Work task
Copy the listing below line for line, starting at its first line and ending with the line that has "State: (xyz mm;" in it. Add nothing.

Start of Block

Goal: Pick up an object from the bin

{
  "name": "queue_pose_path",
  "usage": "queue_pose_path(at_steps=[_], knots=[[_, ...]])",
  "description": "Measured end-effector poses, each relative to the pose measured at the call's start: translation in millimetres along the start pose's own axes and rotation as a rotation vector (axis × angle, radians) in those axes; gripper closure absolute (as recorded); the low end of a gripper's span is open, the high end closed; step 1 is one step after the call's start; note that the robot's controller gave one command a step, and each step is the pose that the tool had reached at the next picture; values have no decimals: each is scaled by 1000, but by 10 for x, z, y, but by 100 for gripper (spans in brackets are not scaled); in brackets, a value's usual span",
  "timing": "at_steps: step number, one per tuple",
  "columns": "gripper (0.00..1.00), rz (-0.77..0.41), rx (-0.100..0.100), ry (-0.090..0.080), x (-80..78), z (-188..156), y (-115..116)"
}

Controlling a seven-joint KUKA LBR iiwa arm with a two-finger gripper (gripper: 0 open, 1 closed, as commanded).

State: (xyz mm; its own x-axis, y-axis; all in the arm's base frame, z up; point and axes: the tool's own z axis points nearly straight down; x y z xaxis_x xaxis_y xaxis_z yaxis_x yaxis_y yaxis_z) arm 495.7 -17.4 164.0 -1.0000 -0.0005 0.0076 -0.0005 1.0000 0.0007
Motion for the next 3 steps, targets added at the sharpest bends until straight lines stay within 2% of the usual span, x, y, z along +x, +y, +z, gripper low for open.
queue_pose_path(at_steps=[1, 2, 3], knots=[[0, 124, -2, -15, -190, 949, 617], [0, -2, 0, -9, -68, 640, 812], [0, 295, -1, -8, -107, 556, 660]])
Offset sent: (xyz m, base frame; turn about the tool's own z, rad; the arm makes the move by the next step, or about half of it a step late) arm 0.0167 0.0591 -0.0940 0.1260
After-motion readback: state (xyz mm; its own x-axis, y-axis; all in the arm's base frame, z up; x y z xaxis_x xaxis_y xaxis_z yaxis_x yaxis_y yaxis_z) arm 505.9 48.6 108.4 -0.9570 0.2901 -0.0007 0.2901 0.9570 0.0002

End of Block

Written response
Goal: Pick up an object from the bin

{
  "name": "queue_pose_path",
  "usage": "queue_pose_path(at_steps=[_], knots=[[_, ...]])",
  "description": "Measured end-effector poses, each relative to the pose measured at the call's start: translation in millimetres along the start pose's own axes and rotation as a rotation vector (axis × angle, radians) in those axes; gripper closure absolute (as recorded); the low end of a gripper's span is open, the high end closed; step 1 is one step after the call's start; note that the robot's controller gave one command a step, and each step is the pose that the tool had reached at the next picture; values have no decimals: each is scaled by 1000, but by 10 for x, z, y, but by 100 for gripper (spans in brackets are not scaled); in brackets, a value's usual span",
  "timing": "at_steps: step number, one per tuple",
  "columns": "gripper (0.00..1.00), rz (-0.77..0.41), rx (-0.100..0.100), ry (-0.090..0.080), x (-80..78), z (-188..156), y (-115..116)"
}

Controlling a seven-joint KUKA LBR iiwa arm with a two-finger gripper (gripper: 0 open, 1 closed, as commanded).

State: (xyz mm; its own x-axis, y-axis; all in the arm's base frame, z up; point and axes: the tool's own z axis points nearly straight down; x y z xaxis_x xaxis_y xaxis_z yaxis_x yaxis_y yaxis_z) arm 495.7 -17.4 164.0 -1.0000 -0.0005 0.0076 -0.0005 1.0000 0.0007

No further output is expected.